Limitations & Future Work

  • Over-smoothing may occur in high-motion videos where conservative guidance might sacrifice sharp textures during fast head movements.
  • Editing of "hard-boundary" accessories (e.g., sunglasses) can lead to unnatural blending, as diffusion latents struggle with sharp geometric occlusion edges.
  • Perfect attribute decoupling is not achieved; related attributes (e.g., age and skin texture) may still bleed into each other due to data correlations.
  • Dependence on the pre-trained diffusion model's distribution means it cannot edit attributes the base model was never trained on without additional fine-tuning.
  • vs GAN Inversion (StyleCLIP/STIT): GANs have interpretable directions but are limited by inversion quality and frame-to-frame error accumulation. FlowGuide applies "semantic direction" concepts to the diffusion space for better reconstruction.
  • vs h-Edit / PnP Inversion: While these improve inversion or use noise constraints, FlowGuide uses condition-specific bases to avoid blindly trusting either the reconstruction or editing path.
  • vs RAVE: General video editing methods allow large semantic changes.
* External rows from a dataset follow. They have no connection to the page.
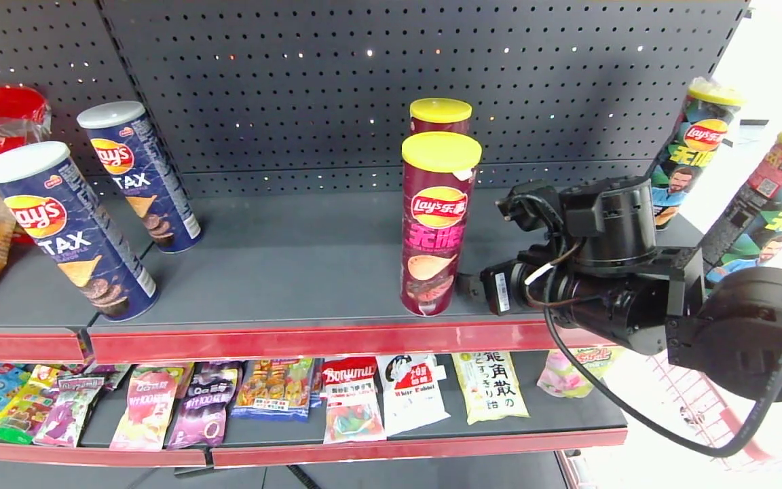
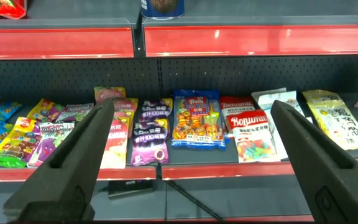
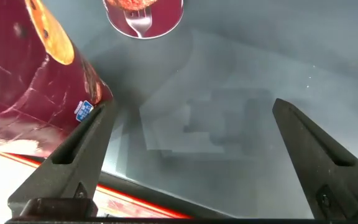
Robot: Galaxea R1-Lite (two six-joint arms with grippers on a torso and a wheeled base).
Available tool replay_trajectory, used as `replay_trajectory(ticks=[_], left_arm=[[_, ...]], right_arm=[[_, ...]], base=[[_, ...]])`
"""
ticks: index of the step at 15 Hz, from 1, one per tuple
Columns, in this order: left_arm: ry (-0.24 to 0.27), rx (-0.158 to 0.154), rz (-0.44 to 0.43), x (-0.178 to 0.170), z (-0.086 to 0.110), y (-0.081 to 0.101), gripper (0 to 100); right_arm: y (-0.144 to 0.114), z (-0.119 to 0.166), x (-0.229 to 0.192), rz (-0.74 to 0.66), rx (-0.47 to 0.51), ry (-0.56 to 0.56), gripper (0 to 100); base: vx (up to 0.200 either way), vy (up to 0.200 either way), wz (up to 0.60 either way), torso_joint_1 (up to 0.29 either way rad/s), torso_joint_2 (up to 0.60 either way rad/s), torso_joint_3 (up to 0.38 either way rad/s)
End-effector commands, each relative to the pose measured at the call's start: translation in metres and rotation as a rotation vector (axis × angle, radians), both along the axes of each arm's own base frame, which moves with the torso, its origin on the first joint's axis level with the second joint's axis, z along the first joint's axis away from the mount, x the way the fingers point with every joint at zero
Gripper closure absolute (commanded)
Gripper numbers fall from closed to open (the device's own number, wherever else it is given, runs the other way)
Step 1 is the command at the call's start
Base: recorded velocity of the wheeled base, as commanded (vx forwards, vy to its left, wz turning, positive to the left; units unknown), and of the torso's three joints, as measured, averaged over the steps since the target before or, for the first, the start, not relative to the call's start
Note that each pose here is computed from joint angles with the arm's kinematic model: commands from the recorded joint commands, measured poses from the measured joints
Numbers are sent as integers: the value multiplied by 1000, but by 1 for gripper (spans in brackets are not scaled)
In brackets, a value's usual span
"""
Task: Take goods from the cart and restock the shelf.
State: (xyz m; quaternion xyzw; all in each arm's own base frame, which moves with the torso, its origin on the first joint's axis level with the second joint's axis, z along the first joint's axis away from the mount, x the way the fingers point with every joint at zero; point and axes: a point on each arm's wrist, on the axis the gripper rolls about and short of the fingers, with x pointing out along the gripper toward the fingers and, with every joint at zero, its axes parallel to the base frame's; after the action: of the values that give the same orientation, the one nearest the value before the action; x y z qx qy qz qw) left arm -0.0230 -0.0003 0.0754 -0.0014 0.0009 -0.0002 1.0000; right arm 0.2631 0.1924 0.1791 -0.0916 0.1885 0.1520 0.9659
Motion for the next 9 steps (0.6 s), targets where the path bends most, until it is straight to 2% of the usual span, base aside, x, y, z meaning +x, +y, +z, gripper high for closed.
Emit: replay_trajectory(ticks=[1,9], left_arm=[[1,0,0,0,0,0,0],[1,0,0,0,0,0,0]], right_arm=[[1,-1,1,1,0,1,0],[3,2,4,9,-10,-14,0]], base=[[0,0,0,0,0,0],[0,0,0,0,0,0]])
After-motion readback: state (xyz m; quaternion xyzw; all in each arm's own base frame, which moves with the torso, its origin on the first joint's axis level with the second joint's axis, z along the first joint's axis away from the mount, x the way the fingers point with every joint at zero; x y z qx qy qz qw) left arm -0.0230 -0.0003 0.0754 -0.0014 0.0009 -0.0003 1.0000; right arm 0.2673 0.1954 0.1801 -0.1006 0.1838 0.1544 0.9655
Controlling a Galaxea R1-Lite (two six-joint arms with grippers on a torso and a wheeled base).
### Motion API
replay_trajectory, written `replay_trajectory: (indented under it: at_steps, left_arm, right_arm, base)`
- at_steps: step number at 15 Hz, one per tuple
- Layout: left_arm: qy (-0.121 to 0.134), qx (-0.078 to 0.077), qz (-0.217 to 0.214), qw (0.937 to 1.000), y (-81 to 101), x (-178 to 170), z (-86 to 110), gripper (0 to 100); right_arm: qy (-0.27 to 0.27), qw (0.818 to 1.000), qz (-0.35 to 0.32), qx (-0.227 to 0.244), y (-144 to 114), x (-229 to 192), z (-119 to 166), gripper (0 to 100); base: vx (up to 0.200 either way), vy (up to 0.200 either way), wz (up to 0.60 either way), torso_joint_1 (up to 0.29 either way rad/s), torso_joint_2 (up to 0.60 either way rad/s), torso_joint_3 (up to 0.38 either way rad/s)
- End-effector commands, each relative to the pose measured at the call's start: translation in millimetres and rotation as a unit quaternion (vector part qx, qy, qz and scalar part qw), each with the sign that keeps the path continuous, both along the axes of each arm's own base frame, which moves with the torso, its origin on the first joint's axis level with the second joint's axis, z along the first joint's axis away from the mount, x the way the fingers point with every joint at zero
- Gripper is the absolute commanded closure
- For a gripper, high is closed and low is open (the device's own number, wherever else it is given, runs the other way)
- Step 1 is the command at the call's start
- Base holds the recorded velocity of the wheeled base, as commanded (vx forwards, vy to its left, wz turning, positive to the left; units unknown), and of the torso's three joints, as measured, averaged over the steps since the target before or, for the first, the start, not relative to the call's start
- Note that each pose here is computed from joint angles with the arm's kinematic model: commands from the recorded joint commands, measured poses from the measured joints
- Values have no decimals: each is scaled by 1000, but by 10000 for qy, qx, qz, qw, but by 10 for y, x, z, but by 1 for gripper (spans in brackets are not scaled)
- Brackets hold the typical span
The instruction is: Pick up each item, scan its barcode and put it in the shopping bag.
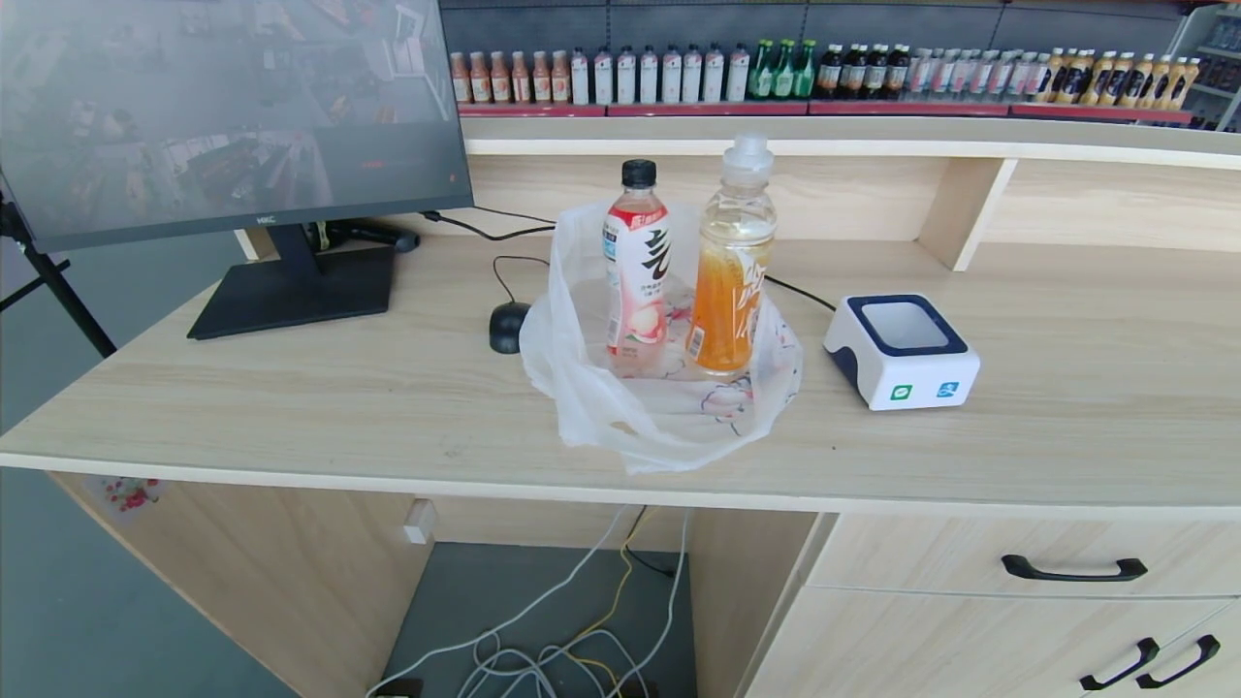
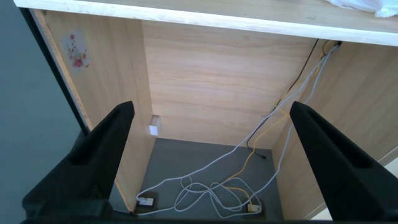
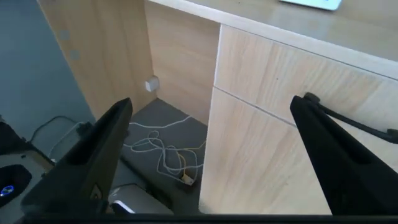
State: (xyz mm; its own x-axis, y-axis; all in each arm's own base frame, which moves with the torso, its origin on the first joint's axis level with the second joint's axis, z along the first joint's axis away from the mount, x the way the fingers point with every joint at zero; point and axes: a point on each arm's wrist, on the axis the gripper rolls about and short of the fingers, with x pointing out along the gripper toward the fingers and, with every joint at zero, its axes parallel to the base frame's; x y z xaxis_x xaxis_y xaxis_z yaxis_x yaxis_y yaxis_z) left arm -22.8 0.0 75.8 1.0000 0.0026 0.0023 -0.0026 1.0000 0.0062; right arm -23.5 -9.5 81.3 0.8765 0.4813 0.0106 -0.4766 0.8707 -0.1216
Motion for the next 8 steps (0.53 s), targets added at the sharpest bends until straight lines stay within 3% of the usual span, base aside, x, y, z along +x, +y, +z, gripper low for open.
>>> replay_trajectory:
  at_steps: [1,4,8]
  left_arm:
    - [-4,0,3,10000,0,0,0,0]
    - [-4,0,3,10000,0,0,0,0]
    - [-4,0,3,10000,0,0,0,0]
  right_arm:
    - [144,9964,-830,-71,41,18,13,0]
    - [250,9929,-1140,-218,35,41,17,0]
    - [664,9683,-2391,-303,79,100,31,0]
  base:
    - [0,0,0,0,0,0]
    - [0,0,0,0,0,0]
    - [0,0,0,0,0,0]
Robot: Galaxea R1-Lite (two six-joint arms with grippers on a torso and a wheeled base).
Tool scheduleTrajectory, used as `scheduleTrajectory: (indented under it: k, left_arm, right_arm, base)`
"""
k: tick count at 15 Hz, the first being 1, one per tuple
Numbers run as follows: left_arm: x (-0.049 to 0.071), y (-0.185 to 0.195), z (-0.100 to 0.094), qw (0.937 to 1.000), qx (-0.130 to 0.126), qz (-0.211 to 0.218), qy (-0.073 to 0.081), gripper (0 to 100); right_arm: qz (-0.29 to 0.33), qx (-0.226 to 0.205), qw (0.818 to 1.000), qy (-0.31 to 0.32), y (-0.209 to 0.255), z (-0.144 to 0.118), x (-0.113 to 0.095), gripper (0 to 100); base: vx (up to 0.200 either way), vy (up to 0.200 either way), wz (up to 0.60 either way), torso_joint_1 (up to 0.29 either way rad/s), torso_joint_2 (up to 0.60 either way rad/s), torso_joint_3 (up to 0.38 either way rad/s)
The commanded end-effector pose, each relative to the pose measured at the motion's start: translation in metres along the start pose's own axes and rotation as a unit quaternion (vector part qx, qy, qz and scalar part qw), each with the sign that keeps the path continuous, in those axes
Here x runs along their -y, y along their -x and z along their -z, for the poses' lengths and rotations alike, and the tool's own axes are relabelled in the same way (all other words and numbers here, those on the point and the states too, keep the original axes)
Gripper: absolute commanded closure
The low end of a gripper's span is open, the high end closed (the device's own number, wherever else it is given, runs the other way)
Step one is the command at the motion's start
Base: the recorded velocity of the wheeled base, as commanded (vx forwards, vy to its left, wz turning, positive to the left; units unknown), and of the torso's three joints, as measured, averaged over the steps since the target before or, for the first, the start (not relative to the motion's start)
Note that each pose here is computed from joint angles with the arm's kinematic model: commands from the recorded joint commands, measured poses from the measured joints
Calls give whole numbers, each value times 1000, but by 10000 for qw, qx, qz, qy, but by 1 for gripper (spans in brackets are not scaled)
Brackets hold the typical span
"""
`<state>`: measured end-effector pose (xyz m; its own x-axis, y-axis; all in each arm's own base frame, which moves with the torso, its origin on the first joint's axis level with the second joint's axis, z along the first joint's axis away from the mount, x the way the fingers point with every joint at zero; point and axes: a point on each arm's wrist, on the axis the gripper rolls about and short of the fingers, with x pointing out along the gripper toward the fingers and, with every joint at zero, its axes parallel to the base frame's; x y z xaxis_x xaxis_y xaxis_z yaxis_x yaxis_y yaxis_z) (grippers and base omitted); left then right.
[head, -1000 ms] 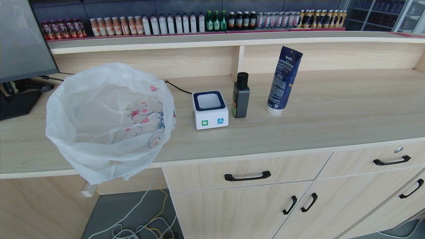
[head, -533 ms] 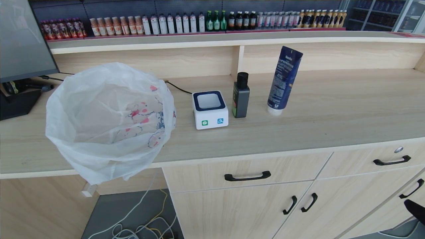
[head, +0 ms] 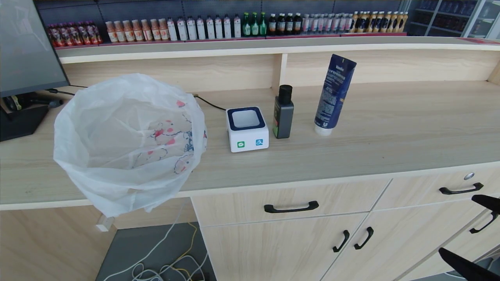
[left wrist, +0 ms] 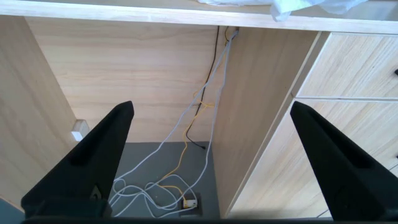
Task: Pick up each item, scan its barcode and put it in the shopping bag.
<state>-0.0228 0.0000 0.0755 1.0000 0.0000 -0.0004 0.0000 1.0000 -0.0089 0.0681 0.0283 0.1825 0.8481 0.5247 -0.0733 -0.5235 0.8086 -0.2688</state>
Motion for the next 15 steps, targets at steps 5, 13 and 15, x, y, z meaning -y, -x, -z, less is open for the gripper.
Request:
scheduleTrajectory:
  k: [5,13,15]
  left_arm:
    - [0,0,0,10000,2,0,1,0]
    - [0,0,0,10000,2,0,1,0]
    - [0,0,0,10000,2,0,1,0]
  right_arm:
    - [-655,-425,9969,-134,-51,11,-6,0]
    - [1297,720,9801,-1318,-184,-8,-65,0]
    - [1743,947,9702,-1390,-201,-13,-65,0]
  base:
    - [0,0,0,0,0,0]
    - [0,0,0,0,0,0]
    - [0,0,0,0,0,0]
FlowGuide adopts local geometric constraints to meet the stricter identity requirements of face editing.
  • Insight: Diffusion intermediate layers are not just black-box features; they can be treated as local geometric objects for control without retraining specialized controllers.

Rating

  • Novelty: ⭐⭐⭐⭐☆ Combines bottleneck linearity, Jacobian SVD, and dynamic masking into a coherent guidance framework.
  • Experimental Thoroughness: ⭐⭐⭐⭐☆ Covers major face datasets and ablates similarity variants; higher resolution or user studies would strengthen it further.
  • Writing Quality: ⭐⭐⭐⭐☆ Clear methodology; LBE and IBG roles are well-articulated.
  • Value: ⭐⭐⭐⭐☆ Highly relevant for high-fidelity face editing tasks requiring identity preservation.